■ DATA EXTRACT
•••

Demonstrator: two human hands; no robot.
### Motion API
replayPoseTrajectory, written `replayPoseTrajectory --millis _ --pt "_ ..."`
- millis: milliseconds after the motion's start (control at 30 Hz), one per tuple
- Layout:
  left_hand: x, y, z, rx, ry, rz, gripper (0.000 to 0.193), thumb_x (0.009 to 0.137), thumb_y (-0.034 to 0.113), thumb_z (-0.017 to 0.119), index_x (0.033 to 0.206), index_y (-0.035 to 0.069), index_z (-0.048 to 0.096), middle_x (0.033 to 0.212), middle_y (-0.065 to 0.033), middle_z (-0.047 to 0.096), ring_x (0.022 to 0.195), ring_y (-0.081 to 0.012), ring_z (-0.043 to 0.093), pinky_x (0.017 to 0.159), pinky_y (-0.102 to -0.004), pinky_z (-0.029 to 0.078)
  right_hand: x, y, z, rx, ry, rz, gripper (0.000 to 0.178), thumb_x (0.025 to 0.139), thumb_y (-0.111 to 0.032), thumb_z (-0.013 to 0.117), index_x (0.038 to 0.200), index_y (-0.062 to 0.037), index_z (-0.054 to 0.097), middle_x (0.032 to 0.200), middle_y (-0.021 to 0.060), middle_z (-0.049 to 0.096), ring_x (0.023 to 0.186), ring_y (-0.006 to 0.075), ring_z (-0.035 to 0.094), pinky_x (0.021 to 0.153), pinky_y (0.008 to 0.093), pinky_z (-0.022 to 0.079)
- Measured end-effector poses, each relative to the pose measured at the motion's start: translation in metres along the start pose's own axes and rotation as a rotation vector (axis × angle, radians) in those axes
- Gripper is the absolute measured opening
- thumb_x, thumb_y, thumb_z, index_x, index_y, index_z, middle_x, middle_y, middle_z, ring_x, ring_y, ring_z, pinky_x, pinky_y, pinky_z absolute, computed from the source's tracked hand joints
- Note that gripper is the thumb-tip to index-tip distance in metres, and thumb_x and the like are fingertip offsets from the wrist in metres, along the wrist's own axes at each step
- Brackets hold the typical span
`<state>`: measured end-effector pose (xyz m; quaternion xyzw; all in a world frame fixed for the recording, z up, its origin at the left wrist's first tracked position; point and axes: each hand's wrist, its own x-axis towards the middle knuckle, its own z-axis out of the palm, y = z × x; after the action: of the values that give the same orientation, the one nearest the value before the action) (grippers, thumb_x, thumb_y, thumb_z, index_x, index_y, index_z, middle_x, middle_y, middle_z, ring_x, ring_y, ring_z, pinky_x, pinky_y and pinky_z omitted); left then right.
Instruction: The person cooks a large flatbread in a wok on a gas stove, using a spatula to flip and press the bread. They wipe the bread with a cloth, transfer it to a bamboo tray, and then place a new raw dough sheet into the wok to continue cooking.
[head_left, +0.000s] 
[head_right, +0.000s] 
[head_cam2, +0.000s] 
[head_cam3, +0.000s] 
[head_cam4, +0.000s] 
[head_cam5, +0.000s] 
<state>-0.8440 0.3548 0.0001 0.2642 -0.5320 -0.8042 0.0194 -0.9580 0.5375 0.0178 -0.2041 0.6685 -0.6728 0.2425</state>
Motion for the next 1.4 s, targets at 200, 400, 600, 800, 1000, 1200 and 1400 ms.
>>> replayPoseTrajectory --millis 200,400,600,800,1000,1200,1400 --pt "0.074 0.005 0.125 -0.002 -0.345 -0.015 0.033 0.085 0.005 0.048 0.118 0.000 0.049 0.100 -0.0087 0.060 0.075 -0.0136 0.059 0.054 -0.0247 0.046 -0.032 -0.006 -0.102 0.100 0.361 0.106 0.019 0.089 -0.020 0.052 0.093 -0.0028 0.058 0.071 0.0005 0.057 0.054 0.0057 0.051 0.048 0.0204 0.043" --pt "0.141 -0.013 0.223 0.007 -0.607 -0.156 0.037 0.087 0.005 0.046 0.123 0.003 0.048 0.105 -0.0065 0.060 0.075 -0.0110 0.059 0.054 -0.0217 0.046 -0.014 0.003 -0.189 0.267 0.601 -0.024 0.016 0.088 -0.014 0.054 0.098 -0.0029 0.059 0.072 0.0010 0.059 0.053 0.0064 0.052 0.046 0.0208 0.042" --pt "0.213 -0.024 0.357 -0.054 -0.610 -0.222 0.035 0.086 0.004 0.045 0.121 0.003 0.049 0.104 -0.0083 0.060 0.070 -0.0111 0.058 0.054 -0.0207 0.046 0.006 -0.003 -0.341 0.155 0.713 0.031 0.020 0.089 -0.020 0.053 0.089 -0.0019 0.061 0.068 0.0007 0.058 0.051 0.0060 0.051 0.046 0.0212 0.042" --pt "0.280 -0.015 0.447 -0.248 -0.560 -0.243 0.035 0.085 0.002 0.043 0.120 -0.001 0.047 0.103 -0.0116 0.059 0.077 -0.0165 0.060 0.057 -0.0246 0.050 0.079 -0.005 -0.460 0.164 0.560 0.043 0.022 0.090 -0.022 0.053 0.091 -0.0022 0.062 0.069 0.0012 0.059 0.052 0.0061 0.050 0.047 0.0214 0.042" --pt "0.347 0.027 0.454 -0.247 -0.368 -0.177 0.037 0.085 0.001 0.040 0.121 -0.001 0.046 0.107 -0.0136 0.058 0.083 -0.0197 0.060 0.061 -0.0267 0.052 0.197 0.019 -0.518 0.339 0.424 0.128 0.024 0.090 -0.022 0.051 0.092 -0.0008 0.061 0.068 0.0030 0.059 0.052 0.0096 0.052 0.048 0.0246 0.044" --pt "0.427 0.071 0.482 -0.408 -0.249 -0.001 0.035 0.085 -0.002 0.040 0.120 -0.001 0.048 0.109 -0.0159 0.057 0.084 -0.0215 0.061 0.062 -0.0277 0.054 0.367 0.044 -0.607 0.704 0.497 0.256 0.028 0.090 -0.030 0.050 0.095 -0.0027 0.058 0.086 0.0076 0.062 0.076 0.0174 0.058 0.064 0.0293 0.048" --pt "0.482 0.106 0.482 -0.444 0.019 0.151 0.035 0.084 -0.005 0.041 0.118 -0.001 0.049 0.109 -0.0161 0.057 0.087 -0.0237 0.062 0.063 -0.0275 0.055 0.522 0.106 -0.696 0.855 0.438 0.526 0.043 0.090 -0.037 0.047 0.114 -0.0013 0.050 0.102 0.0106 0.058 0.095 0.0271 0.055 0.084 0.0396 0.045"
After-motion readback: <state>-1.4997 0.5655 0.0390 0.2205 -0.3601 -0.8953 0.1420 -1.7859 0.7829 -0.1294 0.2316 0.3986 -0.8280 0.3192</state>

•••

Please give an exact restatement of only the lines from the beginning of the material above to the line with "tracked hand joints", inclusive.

Demonstrator: two human hands; no robot.
### Motion API
replayPoseTrajectory, written `replayPoseTrajectory --millis _ --pt "_ ..."`
- millis: milliseconds after the motion's start (control at 30 Hz), one per tuple
- Layout:
  left_hand: x, y, z, rx, ry, rz, gripper (0.000 to 0.193), thumb_x (0.009 to 0.137), thumb_y (-0.034 to 0.113), thumb_z (-0.017 to 0.119), index_x (0.033 to 0.206), index_y (-0.035 to 0.069), index_z (-0.048 to 0.096), middle_x (0.033 to 0.212), middle_y (-0.065 to 0.033), middle_z (-0.047 to 0.096), ring_x (0.022 to 0.195), ring_y (-0.081 to 0.012), ring_z (-0.043 to 0.093), pinky_x (0.017 to 0.159), pinky_y (-0.102 to -0.004), pinky_z (-0.029 to 0.078)
  right_hand: x, y, z, rx, ry, rz, gripper (0.000 to 0.178), thumb_x (0.025 to 0.139), thumb_y (-0.111 to 0.032), thumb_z (-0.013 to 0.117), index_x (0.038 to 0.200), index_y (-0.062 to 0.037), index_z (-0.054 to 0.097), middle_x (0.032 to 0.200), middle_y (-0.021 to 0.060), middle_z (-0.049 to 0.096), ring_x (0.023 to 0.186), ring_y (-0.006 to 0.075), ring_z (-0.035 to 0.094), pinky_x (0.021 to 0.153), pinky_y (0.008 to 0.093), pinky_z (-0.022 to 0.079)
- Measured end-effector poses, each relative to the pose measured at the motion's start: translation in metres along the start pose's own axes and rotation as a rotation vector (axis × angle, radians) in those axes
- Gripper is the absolute measured opening
- thumb_x, thumb_y, thumb_z, index_x, index_y, index_z, middle_x, middle_y, middle_z, ring_x, ring_y, ring_z, pinky_x, pinky_y, pinky_z absolute, computed from the source's tracked hand joints

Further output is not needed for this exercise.